IBNR Models#

The IBNR Estimators are the final stage in analyzing reserve estimates in the chainladder package. These Estimators have a predict method as opposed to a transform method.

Basics and Commonalities#

Ultimates#

All reserving methods determine some ultimate cost of insurance claims. These ultimates are captured in the ultimate_ property of the estimator.

import chainladder as cl
import pandas as pd

cl.Chainladder().fit(cl.load_sample('raa')).ultimate_
2261
1981 18,834
1982 16,858
1983 24,083
1984 28,703
1985 28,927
1986 19,501
1987 17,749
1988 24,019
1989 16,045
1990 18,402

Ultimates are measured at a valuation date way into the future. The library is extraordinarily conservative in picking this date, and sets it to December 31, 2261. This is set globally and can be viewed by referencing the ULT_VAL constant.

cl.options.get_option('ULT_VAL')
'2261-12-31 23:59:59.999999999'
cl.options.set_option('ULT_VAL', '2050-12-31 23:59:59.999999999')
cl.options.get_option('ULT_VAL')
'2050-12-31 23:59:59.999999999'

The ultimate_ along with most of the other properties of IBNR models are triangles and can be manipulated. However, it is important to note that the model itself is not a Triangle, it is an scikit-learn style Estimator. This distinction is important when wanting to manipulate model attributes.
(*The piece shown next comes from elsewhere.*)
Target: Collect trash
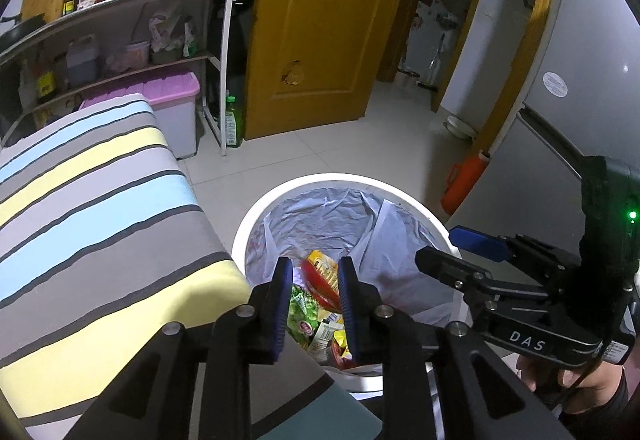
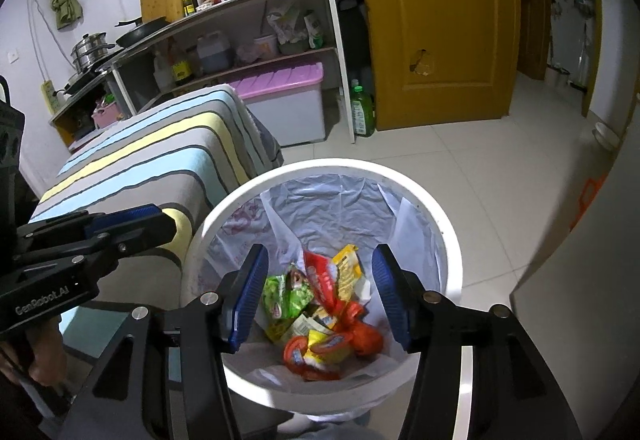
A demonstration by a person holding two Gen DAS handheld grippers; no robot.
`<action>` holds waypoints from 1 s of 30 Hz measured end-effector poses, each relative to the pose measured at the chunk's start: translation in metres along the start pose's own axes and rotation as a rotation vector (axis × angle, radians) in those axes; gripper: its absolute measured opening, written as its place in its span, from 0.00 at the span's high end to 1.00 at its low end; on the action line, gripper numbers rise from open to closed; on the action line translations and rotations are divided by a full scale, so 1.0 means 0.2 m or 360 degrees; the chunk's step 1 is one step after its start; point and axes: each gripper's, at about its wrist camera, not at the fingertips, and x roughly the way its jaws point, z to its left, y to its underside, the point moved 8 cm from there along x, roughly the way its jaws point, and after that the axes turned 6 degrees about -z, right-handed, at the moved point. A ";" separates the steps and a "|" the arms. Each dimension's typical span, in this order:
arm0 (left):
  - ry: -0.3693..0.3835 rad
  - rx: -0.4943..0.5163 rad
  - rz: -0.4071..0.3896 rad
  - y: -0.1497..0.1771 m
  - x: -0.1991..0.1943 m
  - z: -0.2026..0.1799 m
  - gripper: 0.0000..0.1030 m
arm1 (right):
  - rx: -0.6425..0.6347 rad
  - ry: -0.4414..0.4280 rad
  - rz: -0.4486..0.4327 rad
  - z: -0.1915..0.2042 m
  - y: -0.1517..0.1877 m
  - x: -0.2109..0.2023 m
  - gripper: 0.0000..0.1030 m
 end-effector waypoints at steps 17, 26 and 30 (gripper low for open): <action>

triangle = cl.load_sample('quarterly')
model = cl.Chainladder().fit(triangle)
# This works since we're slicing the ultimate Triangle
ult = model.ultimate_['paid']
/home/docs/checkouts/readthedocs.org/user_builds/chainladder-python/conda/latest/lib/python3.11/site-packages/chainladder/core/base.py:250: UserWarning: The argument 'infer_datetime_format' is deprecated and will be removed in a future version. A strict version of it is now the default, see https://pandas.pydata.org/pdeps/0004-consistent-to-datetime-parsing.html. You can safely remove this argument.
  arr = dict(zip(datetime_arg, pd.to_datetime(**item)))
/home/docs/checkouts/readthedocs.org/user_builds/chainladder-python/conda/latest/lib/python3.11/site-packages/chainladder/core/base.py:250: UserWarning: Could not infer format, so each element will be parsed individually, falling back to `dateutil`. To ensure parsing is consistent and as-expected, please specify a format.
  arr = dict(zip(datetime_arg, pd.to_datetime(**item)))
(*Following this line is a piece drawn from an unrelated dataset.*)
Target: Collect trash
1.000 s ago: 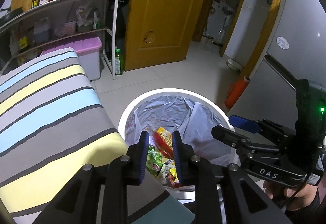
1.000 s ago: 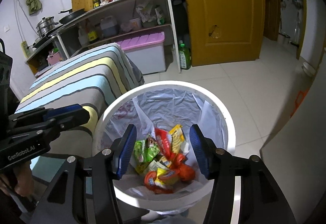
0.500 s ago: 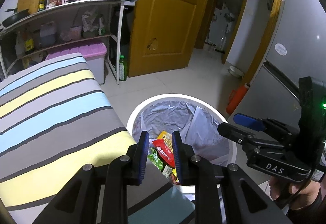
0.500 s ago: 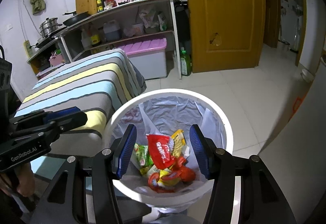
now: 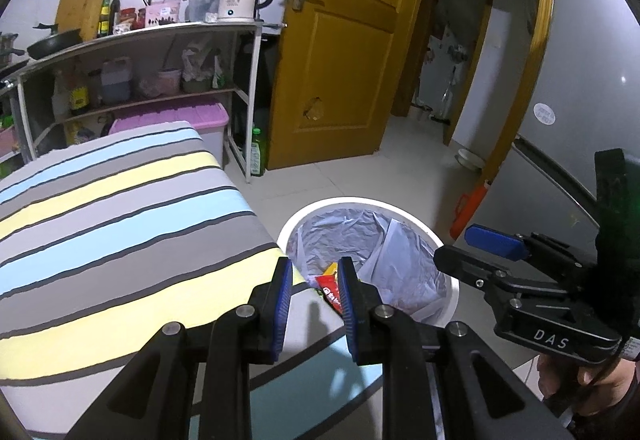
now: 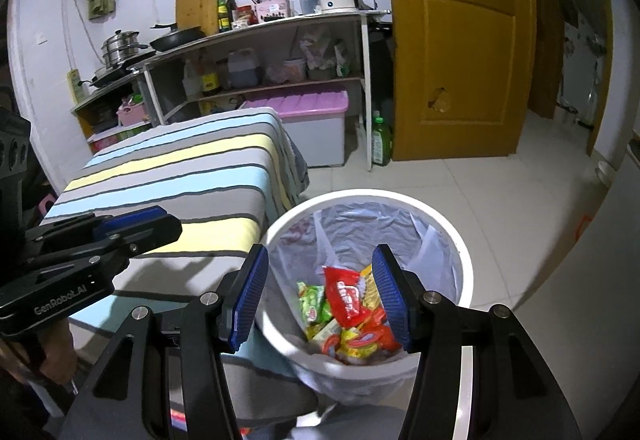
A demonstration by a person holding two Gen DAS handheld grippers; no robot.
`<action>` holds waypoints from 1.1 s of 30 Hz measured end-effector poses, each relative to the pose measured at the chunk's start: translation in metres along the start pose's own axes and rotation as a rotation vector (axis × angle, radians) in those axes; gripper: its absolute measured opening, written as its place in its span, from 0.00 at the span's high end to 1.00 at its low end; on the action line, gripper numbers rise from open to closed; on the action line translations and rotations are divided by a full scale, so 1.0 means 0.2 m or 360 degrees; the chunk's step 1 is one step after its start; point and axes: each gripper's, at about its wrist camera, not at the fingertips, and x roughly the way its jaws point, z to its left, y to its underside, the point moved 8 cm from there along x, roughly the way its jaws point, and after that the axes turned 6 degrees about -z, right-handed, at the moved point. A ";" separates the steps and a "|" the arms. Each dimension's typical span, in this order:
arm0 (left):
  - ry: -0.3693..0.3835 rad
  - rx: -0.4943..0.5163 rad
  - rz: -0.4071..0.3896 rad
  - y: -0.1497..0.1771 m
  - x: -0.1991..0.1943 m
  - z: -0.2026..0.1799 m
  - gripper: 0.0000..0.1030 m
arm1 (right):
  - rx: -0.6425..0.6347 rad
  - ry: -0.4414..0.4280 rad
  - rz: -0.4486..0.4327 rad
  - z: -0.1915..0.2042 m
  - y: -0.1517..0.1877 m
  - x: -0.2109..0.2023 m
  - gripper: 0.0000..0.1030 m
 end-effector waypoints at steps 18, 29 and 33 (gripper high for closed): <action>-0.0059 0.0039 -0.0098 0.07 -0.35 -0.05 0.72 | -0.0072 -0.0053 -0.0088 0.16 0.07 -0.29 0.47; -0.0101 0.0023 -0.0124 0.07 -0.42 -0.04 0.72 | -0.0081 -0.0061 -0.0086 0.17 0.11 -0.34 0.47; -0.0107 0.0026 -0.0130 0.07 -0.42 -0.04 0.72 | -0.0080 -0.0060 -0.0091 0.17 0.11 -0.35 0.47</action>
This throws an error since the model itself is not sliceable:

ult = model['paid'].ultimate_

IBNR#

Any difference between an ultimate_ and the latest_diagonal of a Triangle is contained in the ibnr_ property of an estimator. While technically, as in the example of a paid triangle, there can be case reserves included in the ibnr_ estimate, the distinction is not made by the chainladder package and must be managed by you.
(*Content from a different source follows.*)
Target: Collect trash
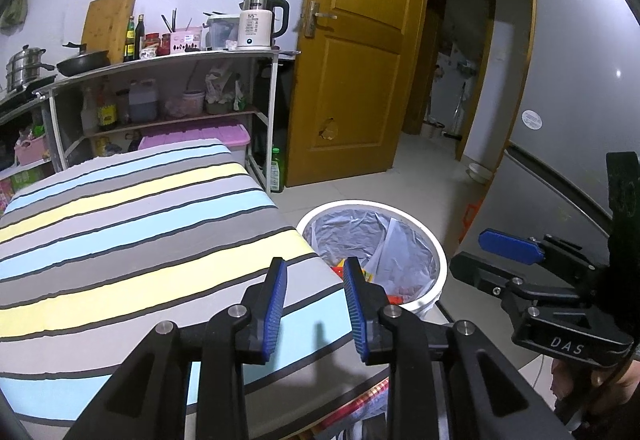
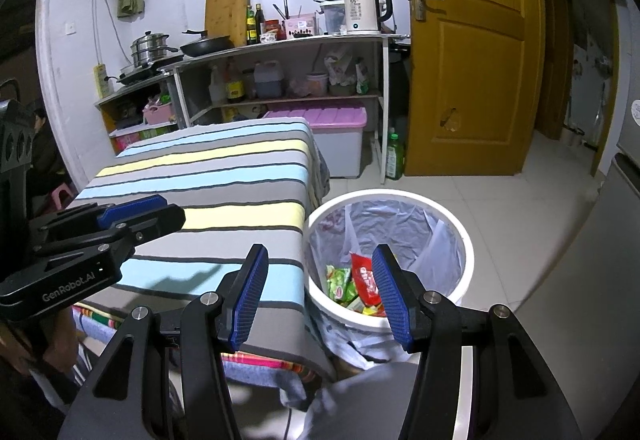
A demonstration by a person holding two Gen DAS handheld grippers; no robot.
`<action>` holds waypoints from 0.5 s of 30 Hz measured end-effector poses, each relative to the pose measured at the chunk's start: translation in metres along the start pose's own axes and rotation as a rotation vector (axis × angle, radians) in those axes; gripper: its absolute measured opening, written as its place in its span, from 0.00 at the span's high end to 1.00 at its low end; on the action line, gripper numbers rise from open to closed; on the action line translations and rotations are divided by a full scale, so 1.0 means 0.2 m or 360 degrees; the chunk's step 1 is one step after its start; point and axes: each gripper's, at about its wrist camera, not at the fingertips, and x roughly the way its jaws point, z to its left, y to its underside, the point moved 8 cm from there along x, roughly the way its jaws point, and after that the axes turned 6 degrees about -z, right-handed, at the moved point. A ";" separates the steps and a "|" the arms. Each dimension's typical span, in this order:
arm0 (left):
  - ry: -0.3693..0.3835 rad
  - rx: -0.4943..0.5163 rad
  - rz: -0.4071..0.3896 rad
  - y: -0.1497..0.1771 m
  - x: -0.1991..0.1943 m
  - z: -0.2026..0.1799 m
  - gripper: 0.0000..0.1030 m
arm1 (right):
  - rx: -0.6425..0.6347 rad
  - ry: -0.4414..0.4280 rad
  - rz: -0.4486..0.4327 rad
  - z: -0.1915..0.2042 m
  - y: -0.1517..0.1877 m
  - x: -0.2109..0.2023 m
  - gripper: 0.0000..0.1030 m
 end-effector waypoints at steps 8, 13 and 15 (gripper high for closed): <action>-0.0010 0.0003 -0.0007 0.00 -0.01 0.00 0.72 | 0.0003 0.0001 0.0001 0.00 0.00 -0.01 0.47; -0.0005 0.0002 -0.0004 0.00 -0.01 0.00 0.72 | 0.0004 0.0001 0.0004 0.00 0.00 0.00 0.47; 0.0000 0.0003 -0.0004 0.00 -0.01 0.01 0.72 | 0.0002 0.0001 0.0004 0.00 0.00 0.00 0.47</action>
triangle = cl.load_sample('quarterly')
model = cl.Chainladder().fit(triangle)

# Determine outstanding case reserves
case_reserves = (triangle['incurred']-triangle['paid']).latest_diagonal

# Net case reserves off of paid IBNR
true_ibnr = model.ibnr_['paid'] - case_reserves
true_ibnr.sum()
/home/docs/checkouts/readthedocs.org/user_builds/chainladder-python/conda/latest/lib/python3.11/site-packages/chainladder/core/base.py:250: UserWarning: The argument 'infer_datetime_format' is deprecated and will be removed in a future version. A strict version of it is now the default, see https://pandas.pydata.org/pdeps/0004-consistent-to-datetime-parsing.html. You can safely remove this argument.
  arr = dict(zip(datetime_arg, pd.to_datetime(**item)))
/home/docs/checkouts/readthedocs.org/user_builds/chainladder-python/conda/latest/lib/python3.11/site-packages/chainladder/core/base.py:250: UserWarning: Could not infer format, so each element will be parsed individually, falling back to `dateutil`. To ensure parsing is consistent and as-expected, please specify a format.
  arr = dict(zip(datetime_arg, pd.to_datetime(**item)))
2431.2695585474003

Complete Triangles#

The full_triangle_ and full_expectation_ attributes give a view of the completed Triangle. While the full_expectation_ is entirely based on ultimate_ values and development patterns, the full_triangle_ is a blend of the existing triangle. These are useful for conducting an analysis of actual results vs model expectations.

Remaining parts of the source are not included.